What does that mean for investing?

This idea, the paradox of skill, is everywhere. This is what Charlie Ellis wrote about in his article “The Loser’s Game” in 1975. In the 1950s and 1960s, institutions competed against mom and pop. That is like being at a poker game with a patsy. You can get the money from them all day, so my positive alpha is an individual’s negative alpha. In 1975, Ellis said that things had evolved so it was institution against institution; there was no patsy at the table anymore. Things had gotten much more efficient. Now think about the state of affairs in 2013, with even more skilled investors, on average. There has been a steady decline in standard deviation of excess returns in the mutual fund world from 1962 to 2008. It also applies to corporations, which means that the difference between the highest quality and the average quality has narrowed over time. The key is that skills are offsetting. The hitters are much better than they used to be, but so are the pitchers.
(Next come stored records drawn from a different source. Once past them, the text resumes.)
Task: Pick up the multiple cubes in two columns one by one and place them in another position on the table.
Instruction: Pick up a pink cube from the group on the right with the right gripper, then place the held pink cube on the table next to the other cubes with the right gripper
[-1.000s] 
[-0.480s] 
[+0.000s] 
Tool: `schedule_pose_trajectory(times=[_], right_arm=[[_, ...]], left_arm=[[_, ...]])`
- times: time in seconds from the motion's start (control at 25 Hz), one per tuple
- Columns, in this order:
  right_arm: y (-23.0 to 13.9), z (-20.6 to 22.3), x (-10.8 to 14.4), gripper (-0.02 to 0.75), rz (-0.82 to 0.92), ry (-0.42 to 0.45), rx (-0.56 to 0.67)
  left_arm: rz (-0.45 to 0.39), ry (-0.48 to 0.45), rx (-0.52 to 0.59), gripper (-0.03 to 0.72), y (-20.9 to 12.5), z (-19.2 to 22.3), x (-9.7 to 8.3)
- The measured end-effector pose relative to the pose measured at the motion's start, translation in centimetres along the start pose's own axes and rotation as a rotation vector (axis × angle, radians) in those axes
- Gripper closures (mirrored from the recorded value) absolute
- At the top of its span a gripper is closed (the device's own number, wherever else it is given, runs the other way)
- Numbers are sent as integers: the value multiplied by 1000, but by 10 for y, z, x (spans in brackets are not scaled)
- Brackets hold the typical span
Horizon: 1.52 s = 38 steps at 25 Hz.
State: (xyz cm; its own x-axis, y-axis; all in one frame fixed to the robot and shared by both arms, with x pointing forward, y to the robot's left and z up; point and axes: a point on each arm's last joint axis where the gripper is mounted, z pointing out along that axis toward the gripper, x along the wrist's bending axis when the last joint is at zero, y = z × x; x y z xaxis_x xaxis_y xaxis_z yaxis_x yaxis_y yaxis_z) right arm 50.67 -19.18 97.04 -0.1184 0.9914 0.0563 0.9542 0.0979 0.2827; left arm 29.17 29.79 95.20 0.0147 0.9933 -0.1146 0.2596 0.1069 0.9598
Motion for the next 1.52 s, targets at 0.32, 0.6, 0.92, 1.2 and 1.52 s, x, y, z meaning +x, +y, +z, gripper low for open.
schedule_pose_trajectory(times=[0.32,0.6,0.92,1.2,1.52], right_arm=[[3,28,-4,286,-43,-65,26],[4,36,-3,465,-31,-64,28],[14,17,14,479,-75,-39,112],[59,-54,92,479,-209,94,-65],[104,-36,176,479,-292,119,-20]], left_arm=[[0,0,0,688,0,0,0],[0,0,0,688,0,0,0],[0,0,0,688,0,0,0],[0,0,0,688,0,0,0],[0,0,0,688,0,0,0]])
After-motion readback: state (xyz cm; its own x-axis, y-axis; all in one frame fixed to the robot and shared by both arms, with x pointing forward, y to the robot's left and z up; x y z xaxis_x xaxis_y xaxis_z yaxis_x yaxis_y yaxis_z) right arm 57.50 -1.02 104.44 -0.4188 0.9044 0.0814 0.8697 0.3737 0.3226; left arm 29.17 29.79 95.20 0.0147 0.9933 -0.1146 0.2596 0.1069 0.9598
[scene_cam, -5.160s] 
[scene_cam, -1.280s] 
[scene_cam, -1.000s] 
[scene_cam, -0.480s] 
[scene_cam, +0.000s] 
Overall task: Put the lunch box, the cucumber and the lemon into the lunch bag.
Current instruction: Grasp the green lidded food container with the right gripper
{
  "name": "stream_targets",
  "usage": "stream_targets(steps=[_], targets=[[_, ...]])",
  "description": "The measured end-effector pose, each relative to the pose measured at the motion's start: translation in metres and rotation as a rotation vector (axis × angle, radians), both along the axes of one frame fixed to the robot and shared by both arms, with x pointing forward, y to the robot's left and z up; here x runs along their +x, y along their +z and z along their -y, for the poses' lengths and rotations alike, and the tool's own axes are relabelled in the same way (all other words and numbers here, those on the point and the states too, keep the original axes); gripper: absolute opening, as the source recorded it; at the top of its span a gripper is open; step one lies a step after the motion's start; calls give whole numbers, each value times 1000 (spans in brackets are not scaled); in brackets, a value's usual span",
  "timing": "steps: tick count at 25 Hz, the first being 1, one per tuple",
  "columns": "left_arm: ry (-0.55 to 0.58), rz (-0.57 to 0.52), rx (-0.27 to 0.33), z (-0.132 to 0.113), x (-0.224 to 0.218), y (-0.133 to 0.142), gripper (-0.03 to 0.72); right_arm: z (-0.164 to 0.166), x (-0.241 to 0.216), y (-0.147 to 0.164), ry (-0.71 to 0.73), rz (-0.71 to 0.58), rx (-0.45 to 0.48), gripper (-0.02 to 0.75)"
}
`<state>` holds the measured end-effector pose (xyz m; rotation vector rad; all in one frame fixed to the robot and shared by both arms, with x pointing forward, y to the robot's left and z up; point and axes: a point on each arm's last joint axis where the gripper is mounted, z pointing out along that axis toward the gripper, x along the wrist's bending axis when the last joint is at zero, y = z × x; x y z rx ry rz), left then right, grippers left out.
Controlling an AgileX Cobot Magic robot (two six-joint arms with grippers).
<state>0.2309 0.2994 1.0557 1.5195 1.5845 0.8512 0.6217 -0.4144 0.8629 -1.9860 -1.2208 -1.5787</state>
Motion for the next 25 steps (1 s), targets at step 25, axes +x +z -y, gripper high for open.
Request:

So investors have to constantly find new playgrounds where they can be the best?

David Swensen, head of Yale University’s endowment, said that 20 years ago: “If I look at these new asset classes where there is less liquidity and so forth, then I can be the first guy in, I can be more skillful, and I can get excess returns.” That has proved to be true. But as everybody else tries to do the same thing, it negates that effect. There is always some frontier that an investor can navigate toward.